Ecto goggles hologram

Stern created three versions; Pro, Premium and Limited Edition. The Premium and Limited Edition models also feature what is described as "interactive holographic Ecto Goggles" which shows an animated ghost; this is not a hologram but instead a small hidden screen which uses a Pepper's ghost illusion. They also feature “para-normal” magnetic slingshots which unlike normal slingshots have no moving parts. In addition to moving up and down as on the Pro model, Slimer can move side to side; there are also additional custom molded models. All versions include the Stay Puft marshmallow man.

The premium and limited editions include a subway ramp leading to a ball lock, and have an additional ramp in this area; whereas the pro model has a simpler design. Other features shared between all models include three pop bumpers, two Scoleri brothers drop targets, Newton ball mechanism, numerous RGD-LEDs, and Tobin's spirit guide scoop. On each side of the machine is a double inlane, and single outlane.

The Limited Edition model was limited to 500 units and features a numbered plaque, custom-themed backglass, cabinet artwork as well as a shaker motor and anti-reflection glass. Optional official accessories were released, including an illuminated topper based on the top of Ecto-1.

In addition to the new voicework recorded by Ernie Hudson, clips of some of the cast of the film are used, including Bill Murray (Peter Venkmen), and Dan Ackroyd (Ray Stantz).

Limited edition playfield

== Gameplay ==
The game starts with selecting one of six possible skillshots on the main part of the playfield, or with one of the upper rollovers. There are nine scene modes arranged in three ladders: The Public Library (2), The Sedgewick Hotel (3), and Dana Barrett’s Apartment (4). After completing one of these ladders "We Came, We Saw, We Kicked Its..." is played. The primary multiball is storage facility multiball where all the ghosts escape containment and the player needs to recapture them all. There are three hurry-up modes, including the Scoleri Brothers where the drop targets representing them need to be hit. The game has two video modes; one is "Negative reinforcement" which involves guessing Zener cards and the other is "Don't cross the streams" where ghosts need to be caught using two proton streams.

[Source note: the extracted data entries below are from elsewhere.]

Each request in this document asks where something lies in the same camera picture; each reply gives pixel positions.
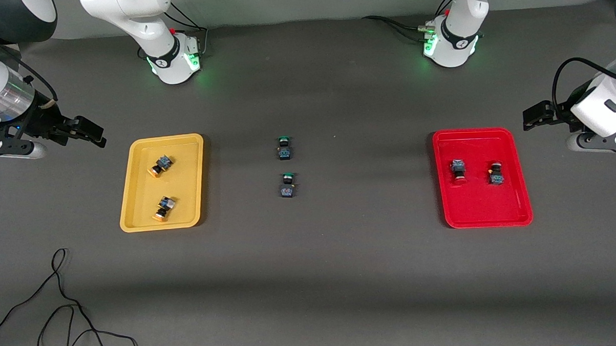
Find red push button switch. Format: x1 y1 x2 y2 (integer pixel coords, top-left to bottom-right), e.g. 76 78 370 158
451 158 468 184
487 161 505 187

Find yellow push button switch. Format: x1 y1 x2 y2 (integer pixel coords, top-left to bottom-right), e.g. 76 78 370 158
152 195 179 222
146 154 176 179

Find red plastic tray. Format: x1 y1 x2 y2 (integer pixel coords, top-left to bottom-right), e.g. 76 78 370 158
432 126 535 230

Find yellow plastic tray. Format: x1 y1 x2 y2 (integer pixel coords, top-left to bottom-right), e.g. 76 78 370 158
116 133 208 234

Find dark grey table mat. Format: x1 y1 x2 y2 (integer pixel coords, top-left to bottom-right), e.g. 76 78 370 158
0 0 616 346

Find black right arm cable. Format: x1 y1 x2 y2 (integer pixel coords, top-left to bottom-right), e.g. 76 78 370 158
0 26 59 110

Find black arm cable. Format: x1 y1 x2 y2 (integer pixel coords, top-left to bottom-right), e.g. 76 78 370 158
0 26 59 110
551 56 616 116

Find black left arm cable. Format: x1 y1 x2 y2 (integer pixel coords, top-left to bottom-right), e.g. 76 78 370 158
551 56 616 116

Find thin black loose cable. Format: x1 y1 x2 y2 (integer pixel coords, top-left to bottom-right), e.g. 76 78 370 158
0 245 141 346

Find black right arm base cables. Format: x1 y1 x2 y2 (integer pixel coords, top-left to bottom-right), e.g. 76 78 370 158
168 0 210 59

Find black arm base cables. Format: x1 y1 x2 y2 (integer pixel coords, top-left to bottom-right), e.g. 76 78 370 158
361 0 455 45
168 0 210 59

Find black left arm base cables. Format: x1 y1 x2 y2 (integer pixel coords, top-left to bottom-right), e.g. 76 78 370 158
361 0 455 45

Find green push button switch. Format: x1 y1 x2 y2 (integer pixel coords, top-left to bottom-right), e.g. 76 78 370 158
276 136 294 161
279 172 296 199

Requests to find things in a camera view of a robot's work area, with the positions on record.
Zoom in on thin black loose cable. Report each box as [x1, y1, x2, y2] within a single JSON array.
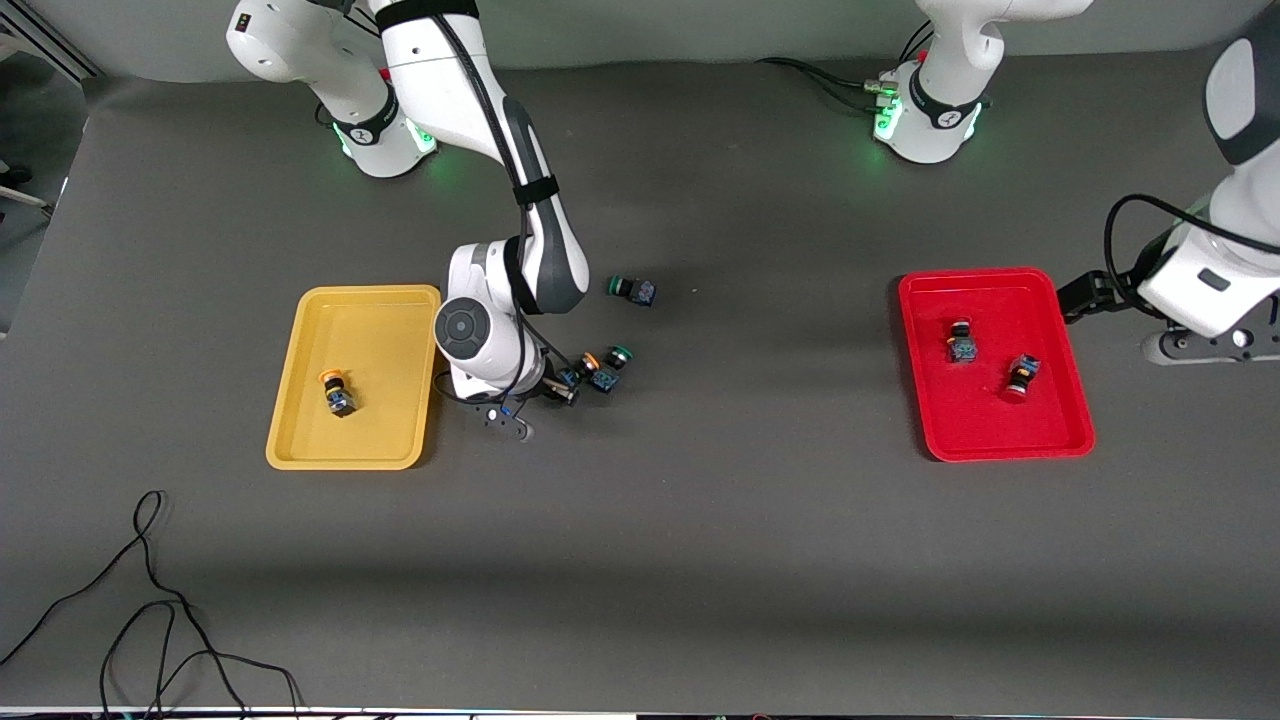
[[0, 490, 304, 716]]

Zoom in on yellow push button switch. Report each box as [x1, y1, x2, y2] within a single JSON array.
[[318, 368, 359, 418], [560, 350, 603, 393]]

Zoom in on metal frame rail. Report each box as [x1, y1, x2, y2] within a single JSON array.
[[0, 0, 101, 81]]

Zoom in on yellow plastic tray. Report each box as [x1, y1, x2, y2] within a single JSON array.
[[265, 284, 444, 471]]

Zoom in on white rod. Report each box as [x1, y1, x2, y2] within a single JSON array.
[[0, 160, 51, 216]]

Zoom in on red plastic tray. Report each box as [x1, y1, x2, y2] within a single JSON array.
[[897, 267, 1097, 463]]

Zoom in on dark grey table cloth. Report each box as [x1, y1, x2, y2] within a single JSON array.
[[0, 45, 1280, 713]]

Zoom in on black left base cables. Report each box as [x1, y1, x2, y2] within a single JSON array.
[[757, 20, 936, 113]]

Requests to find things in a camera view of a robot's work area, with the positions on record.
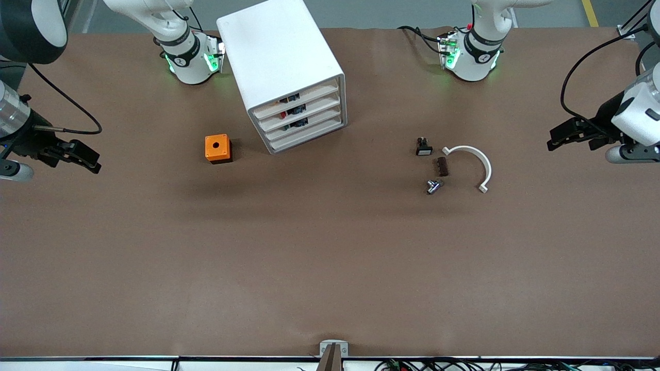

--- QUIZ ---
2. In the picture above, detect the aluminium frame post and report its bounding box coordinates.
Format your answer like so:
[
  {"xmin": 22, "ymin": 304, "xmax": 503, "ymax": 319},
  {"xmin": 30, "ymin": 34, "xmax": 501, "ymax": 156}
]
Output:
[{"xmin": 618, "ymin": 0, "xmax": 655, "ymax": 41}]

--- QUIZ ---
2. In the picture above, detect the white drawer cabinet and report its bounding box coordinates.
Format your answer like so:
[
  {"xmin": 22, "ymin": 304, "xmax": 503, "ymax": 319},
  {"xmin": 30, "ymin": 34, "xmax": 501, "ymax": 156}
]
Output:
[{"xmin": 217, "ymin": 0, "xmax": 347, "ymax": 155}]

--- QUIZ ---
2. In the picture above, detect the metal table edge bracket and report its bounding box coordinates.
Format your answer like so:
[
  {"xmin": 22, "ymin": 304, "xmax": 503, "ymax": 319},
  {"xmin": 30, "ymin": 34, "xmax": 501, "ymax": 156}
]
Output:
[{"xmin": 320, "ymin": 340, "xmax": 349, "ymax": 358}]

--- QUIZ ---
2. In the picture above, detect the brown post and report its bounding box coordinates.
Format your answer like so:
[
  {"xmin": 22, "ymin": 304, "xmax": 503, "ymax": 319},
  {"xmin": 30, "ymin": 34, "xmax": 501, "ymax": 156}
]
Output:
[{"xmin": 316, "ymin": 344, "xmax": 344, "ymax": 371}]

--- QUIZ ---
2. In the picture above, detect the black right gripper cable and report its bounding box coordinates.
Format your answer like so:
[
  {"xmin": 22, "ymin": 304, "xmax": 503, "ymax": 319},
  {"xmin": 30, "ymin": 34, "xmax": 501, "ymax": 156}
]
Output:
[{"xmin": 28, "ymin": 62, "xmax": 103, "ymax": 136}]

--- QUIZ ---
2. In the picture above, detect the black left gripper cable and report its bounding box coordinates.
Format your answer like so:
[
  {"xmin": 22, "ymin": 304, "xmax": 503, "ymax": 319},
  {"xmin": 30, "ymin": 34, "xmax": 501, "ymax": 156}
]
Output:
[{"xmin": 561, "ymin": 23, "xmax": 651, "ymax": 127}]

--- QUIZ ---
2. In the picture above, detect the black base cable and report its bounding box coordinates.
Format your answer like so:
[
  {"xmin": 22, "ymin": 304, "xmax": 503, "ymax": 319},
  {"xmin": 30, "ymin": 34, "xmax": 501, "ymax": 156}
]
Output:
[{"xmin": 397, "ymin": 25, "xmax": 445, "ymax": 55}]

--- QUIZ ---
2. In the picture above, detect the white plastic drawer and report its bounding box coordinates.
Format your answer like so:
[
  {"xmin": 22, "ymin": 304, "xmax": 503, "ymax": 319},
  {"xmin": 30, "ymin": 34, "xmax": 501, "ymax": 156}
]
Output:
[
  {"xmin": 267, "ymin": 114, "xmax": 346, "ymax": 153},
  {"xmin": 262, "ymin": 105, "xmax": 343, "ymax": 141},
  {"xmin": 252, "ymin": 81, "xmax": 341, "ymax": 121},
  {"xmin": 257, "ymin": 93, "xmax": 342, "ymax": 131}
]

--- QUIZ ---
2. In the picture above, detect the orange box with hole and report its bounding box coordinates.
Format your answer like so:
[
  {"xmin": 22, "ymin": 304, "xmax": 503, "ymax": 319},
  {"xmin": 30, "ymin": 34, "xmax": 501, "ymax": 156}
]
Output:
[{"xmin": 205, "ymin": 134, "xmax": 233, "ymax": 164}]

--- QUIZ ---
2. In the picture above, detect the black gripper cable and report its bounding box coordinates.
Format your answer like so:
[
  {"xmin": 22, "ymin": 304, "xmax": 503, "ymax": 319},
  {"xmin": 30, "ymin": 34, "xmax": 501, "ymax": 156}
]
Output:
[
  {"xmin": 561, "ymin": 23, "xmax": 651, "ymax": 127},
  {"xmin": 28, "ymin": 62, "xmax": 103, "ymax": 136}
]

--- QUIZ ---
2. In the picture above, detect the white half ring clamp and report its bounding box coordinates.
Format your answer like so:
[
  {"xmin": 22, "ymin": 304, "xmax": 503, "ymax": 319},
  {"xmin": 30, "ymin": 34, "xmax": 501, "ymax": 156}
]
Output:
[{"xmin": 442, "ymin": 145, "xmax": 492, "ymax": 194}]

Ghosts are collected as the game is played, with a game feature available every 20 ghosts until 100 are collected for Mass hysteria multiball, a multiball mode where control of the flippers is reversed.

After all nine scenes have been played "We’re Ready To Believe You" can be started, which is a timed mode to collect ghosts. If this mode is beaten the games multi-stage wizard mode "Are You a God" can be played.

The game includes a "scare feature" where it captures the ball and screams loudly before returning the ball. It also includes "midnight madness", a special six-ball multiball mode that starts at midnight (according to the clock on the machine) if a game is in the middle of being played.

== Reception ==
Pinball Mag reviewed the game with updated software (released in 2019), the earlier versions of which had been criticized by players. The use of the license including music, Ernie Hudson and toys were praised as a world under glass. The originality of the playfield layout was also praised, as was the depth of play and missions. It was criticized for being "punitive", partly due to the larger than usual gap between the flippers. IGN didn't play the machine, but praised the artwork and Ecto-goggles.

== Digital version ==
A digital version of the premium edition was released for The Pinball Arcade and Stern Pinball Arcade in 2017. This version was never updated with the 2019 software used on the physical table.